Indeed, everything seemed very alright—until it didn’t. Just a few weeks ago, the lovers announced their split after less than three years of marriage, and in what felt like a moment, some of my favorite songwriting—intimate, vivid, and abstract without ostentation—felt gray and cloudy, nothing like the cerulean and rogue belonging to Golden Hour’s cover artwork. How could a marriage fizzle out so quickly, particularly as the passion underlying it—or at least, half of it—was so strongly evidenced on a masterpiece that won a Grammy for Album of the Year?

 I was befuddled, to say the least. But beyond confusion was bubbling concern for Musgraves’ well-being—even more so when I remembered that Golden Hour was an extended metaphor for the happiness her marriage kindled. “I’ve never been one to write a love song and really feel it,” Musgraves admitted to Entertainment Weekly in late 2017. “[But] I’m coming off getting married and being in this golden hour of my personal life… I’ve found myself inspired to write about this person and all these things he brought out in me that weren’t there before.” 

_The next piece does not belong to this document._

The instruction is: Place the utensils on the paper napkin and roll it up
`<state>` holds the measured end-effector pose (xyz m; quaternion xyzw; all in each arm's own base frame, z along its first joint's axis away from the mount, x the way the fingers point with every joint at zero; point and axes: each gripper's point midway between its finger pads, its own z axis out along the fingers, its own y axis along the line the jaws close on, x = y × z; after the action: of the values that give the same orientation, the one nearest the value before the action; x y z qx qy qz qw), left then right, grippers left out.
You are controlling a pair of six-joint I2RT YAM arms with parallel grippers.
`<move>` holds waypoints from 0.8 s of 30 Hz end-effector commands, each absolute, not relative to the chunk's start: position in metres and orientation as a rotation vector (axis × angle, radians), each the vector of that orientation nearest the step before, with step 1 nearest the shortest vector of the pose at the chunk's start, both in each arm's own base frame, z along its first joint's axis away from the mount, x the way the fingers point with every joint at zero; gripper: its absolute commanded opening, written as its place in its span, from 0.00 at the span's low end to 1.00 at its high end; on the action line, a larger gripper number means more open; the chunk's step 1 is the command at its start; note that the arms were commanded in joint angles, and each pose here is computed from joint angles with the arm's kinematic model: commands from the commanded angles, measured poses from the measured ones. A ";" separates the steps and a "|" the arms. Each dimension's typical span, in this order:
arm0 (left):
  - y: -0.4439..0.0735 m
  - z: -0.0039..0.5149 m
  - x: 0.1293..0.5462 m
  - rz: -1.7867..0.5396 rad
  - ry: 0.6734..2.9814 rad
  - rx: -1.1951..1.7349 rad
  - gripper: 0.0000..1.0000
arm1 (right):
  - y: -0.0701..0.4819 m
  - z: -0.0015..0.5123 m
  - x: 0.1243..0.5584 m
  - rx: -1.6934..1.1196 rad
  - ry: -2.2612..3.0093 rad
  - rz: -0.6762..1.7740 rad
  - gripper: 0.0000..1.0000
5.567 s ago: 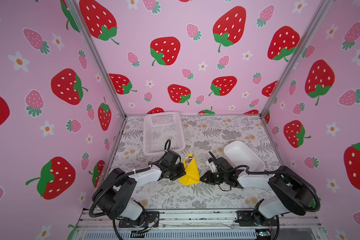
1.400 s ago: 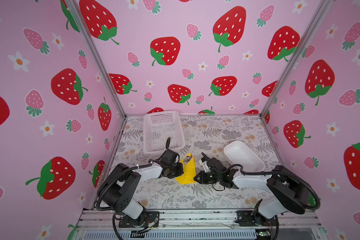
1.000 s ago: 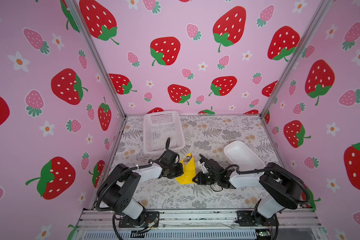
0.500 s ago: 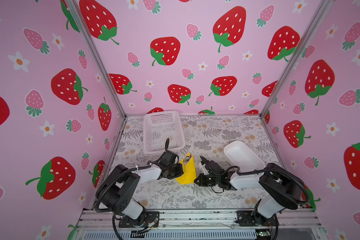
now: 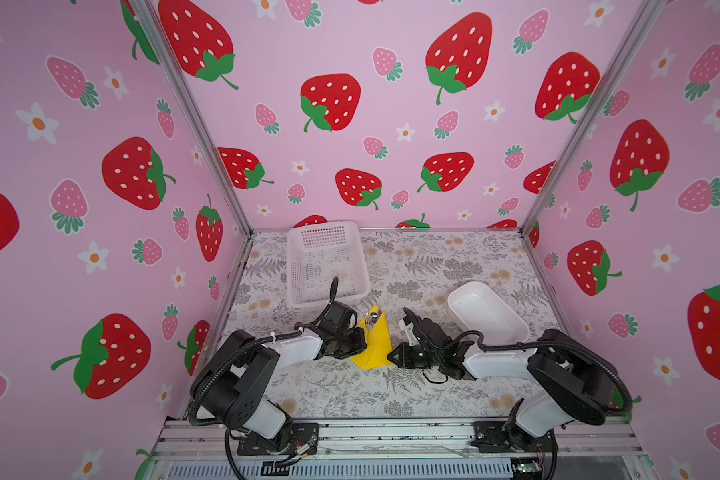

Thus, when I learned about said “golden hour” dimming into an outright sunset, I prayed the universe would bless Musgraves with good vibes and ample moments to mourn, even if her relationship had died well before the de-tanglement was made public. And perhaps naively, my inner optimist expected the rest of her fans to share those self-care sentiments. But they didn’t—at least not the stans who were most reactive about the divorce on social media. I gawked at my iPhone that day, scrolling endlessly through enthusiastic expectations of a “divorce album,” nomenclature which, unbeknownst to me, defined the highly anticipated, consumable result of matrimonial failure. Numerous fans chided that they were now dedicating their love lives to catastrophe, rather than success, as a means of identifying with the theoretical album’s lyricism. And one dude had already dreamt up all that could be of the project’s liner notes: “I NEED Kacey Musgraves to make a divorce album with Jack Antonoff,” he tweeted audaciously (which prompted me to log off the app altogether—a real-life rendering of the SpongeBob “aight, imma head out” meme).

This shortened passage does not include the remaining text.